Exactly how many lines in this data contain the word "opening"? Only the number should be given.
[MATERIAL FOR THIS EXERCISE — start]
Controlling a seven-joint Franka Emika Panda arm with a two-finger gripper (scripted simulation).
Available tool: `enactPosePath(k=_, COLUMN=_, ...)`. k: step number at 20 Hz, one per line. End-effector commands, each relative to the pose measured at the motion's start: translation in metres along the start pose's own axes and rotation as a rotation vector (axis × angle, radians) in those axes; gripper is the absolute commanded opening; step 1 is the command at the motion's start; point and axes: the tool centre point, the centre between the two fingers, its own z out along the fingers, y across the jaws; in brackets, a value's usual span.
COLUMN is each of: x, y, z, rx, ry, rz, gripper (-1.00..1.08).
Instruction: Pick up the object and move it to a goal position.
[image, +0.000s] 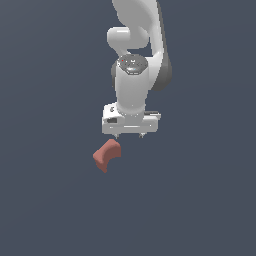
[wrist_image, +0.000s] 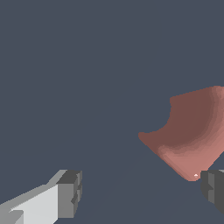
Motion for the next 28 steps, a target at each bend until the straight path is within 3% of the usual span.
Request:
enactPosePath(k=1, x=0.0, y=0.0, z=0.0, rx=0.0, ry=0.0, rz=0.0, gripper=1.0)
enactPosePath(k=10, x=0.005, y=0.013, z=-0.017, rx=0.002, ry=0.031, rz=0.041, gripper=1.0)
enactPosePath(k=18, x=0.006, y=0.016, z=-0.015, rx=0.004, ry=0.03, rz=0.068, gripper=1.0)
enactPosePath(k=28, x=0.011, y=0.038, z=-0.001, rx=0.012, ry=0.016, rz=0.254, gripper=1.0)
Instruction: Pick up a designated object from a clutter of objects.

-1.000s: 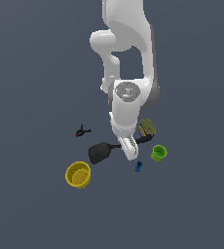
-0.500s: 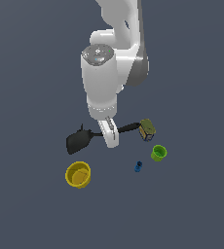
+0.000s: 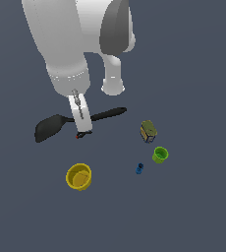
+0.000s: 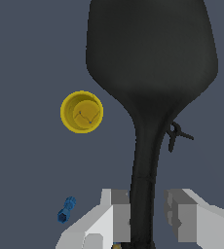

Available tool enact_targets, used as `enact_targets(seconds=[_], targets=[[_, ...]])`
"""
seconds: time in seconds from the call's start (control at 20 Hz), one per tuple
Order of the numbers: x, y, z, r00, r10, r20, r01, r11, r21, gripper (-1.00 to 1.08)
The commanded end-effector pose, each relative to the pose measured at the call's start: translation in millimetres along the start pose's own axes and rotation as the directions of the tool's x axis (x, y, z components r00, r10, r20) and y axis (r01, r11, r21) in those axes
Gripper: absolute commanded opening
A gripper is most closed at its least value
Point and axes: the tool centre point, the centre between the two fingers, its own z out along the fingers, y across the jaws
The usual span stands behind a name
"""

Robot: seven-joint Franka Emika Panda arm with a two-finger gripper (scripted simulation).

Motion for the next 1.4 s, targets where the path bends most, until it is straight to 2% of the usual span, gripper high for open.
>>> enact_targets(seconds=[0.0,0.3,0.65,1.0,1.35], targets=[[17.0,5.0,-25.1,1.000,-0.001,0.000,0.001,1.000,-0.001,-1.00],[51.5,12.8,-72.9,1.000,-0.001,-0.001,0.001,1.000,-0.005,-1.00],[76.2,16.9,-106.3,1.000,-0.001,-0.001,0.001,1.000,-0.008,-1.00],[87.8,18.2,-121.5,1.000,-0.001,-0.001,0.001,1.000,-0.009,-1.00],[88.4,17.4,-121.8,1.000,-0.001,-0.001,0.001,1.000,-0.010,-1.00]])
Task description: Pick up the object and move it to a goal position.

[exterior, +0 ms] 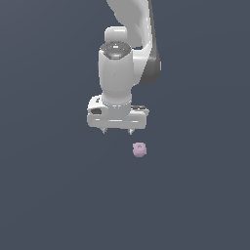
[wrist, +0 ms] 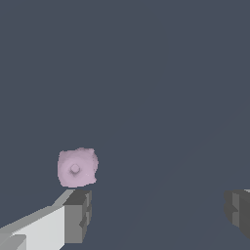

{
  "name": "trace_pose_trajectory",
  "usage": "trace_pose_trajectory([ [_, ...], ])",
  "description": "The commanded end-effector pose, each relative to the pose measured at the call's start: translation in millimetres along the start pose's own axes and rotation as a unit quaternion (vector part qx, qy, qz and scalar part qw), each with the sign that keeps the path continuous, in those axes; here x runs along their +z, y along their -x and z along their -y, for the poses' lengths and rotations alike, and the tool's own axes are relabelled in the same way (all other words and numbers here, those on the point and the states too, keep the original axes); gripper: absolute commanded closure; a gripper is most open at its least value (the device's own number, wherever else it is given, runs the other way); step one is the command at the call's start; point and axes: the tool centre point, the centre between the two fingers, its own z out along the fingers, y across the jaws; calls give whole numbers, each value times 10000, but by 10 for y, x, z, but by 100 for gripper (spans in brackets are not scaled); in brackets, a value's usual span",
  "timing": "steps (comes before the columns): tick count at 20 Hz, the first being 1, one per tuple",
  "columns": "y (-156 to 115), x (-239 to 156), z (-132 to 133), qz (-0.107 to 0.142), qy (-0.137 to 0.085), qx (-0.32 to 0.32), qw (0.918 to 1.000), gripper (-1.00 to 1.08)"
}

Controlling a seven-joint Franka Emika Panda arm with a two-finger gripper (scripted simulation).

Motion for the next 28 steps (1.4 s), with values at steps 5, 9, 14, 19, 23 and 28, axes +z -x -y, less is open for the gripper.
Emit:
trace_pose_trajectory([
  [5,4,22,-45,30,-7,61,10000,-92],
  [9,11,42,-154,80,-20,194,9998,-92],
  [14,12,40,-167,82,-21,206,9998,-92],
  [19,20,192,-3,128,-32,114,9998,-92],
  [23,51,444,272,205,-56,-39,9998,-92],
  [28,147,840,711,327,-108,-277,9990,-92],
])
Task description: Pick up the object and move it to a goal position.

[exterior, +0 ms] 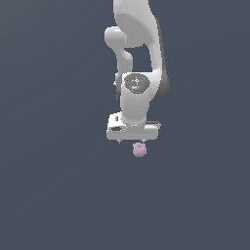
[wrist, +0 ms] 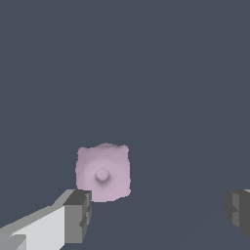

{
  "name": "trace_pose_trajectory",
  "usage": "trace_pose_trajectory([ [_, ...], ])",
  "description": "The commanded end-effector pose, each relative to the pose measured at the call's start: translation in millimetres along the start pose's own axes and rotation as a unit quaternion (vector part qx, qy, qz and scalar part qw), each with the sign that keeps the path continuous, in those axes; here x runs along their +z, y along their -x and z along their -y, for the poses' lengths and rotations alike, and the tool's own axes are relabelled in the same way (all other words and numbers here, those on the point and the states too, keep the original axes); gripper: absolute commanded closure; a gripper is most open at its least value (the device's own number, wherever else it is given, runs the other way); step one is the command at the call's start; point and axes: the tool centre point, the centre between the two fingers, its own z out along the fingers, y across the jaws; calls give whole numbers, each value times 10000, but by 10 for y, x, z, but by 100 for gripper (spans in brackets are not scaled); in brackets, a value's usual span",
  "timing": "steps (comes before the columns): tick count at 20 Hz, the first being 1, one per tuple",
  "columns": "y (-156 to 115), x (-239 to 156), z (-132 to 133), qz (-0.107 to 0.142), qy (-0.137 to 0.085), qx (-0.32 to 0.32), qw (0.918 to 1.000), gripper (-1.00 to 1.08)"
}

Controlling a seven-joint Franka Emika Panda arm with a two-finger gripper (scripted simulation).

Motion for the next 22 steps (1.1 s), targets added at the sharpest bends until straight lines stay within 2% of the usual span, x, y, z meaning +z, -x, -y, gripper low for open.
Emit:
trace_pose_trajectory([
  [1,34,180,194,54,-24,-104,9999,-92],
  [7,93,403,434,123,-59,-232,9996,-92],
  [14,101,466,437,130,-58,-236,9996,-92],
  [22,123,847,450,129,-60,-239,9996,-92],
])
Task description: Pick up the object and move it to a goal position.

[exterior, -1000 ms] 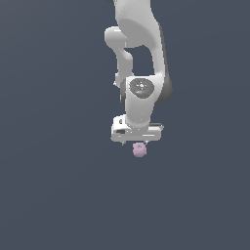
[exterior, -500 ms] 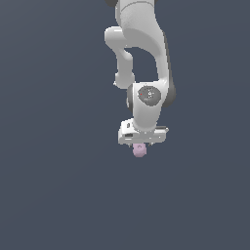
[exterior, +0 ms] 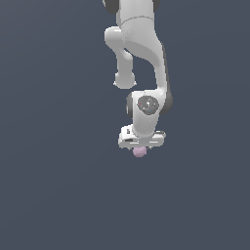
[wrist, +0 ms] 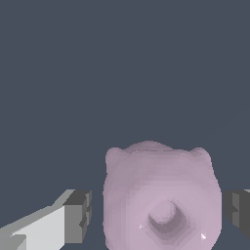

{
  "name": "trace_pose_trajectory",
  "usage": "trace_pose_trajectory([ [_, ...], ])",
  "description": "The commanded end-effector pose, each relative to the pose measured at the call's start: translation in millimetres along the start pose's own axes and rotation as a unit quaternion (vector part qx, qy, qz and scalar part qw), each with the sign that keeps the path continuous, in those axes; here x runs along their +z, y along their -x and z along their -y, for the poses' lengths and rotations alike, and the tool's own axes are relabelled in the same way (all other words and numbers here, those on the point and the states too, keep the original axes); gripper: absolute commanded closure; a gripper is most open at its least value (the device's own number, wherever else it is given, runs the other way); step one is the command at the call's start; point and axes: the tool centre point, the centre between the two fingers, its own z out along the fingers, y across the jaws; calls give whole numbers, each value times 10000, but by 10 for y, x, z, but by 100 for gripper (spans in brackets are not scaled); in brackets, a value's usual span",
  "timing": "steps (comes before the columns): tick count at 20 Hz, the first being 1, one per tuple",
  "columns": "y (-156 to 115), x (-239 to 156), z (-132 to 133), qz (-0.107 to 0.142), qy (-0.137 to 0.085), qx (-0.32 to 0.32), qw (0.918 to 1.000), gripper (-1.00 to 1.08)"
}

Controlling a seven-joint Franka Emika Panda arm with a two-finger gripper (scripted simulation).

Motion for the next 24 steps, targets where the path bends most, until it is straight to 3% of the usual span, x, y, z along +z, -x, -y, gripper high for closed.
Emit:
trace_pose_trajectory([
  [1,-1,97,2,-3,0,0,10000,-92],
  [5,-12,139,3,-3,0,0,10000,-92],
  [6,-12,139,3,-3,0,0,10000,108],
  [24,-6,-58,-3,-13,-2,-3,10000,108],
])
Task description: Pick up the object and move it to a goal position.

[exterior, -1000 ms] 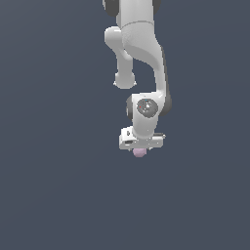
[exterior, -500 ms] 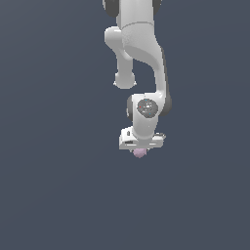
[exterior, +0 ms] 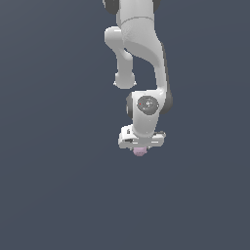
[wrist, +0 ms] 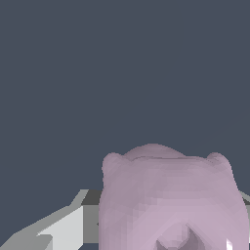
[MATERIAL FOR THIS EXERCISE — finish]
§ **SOLUTION FOR THIS PROBLEM**
2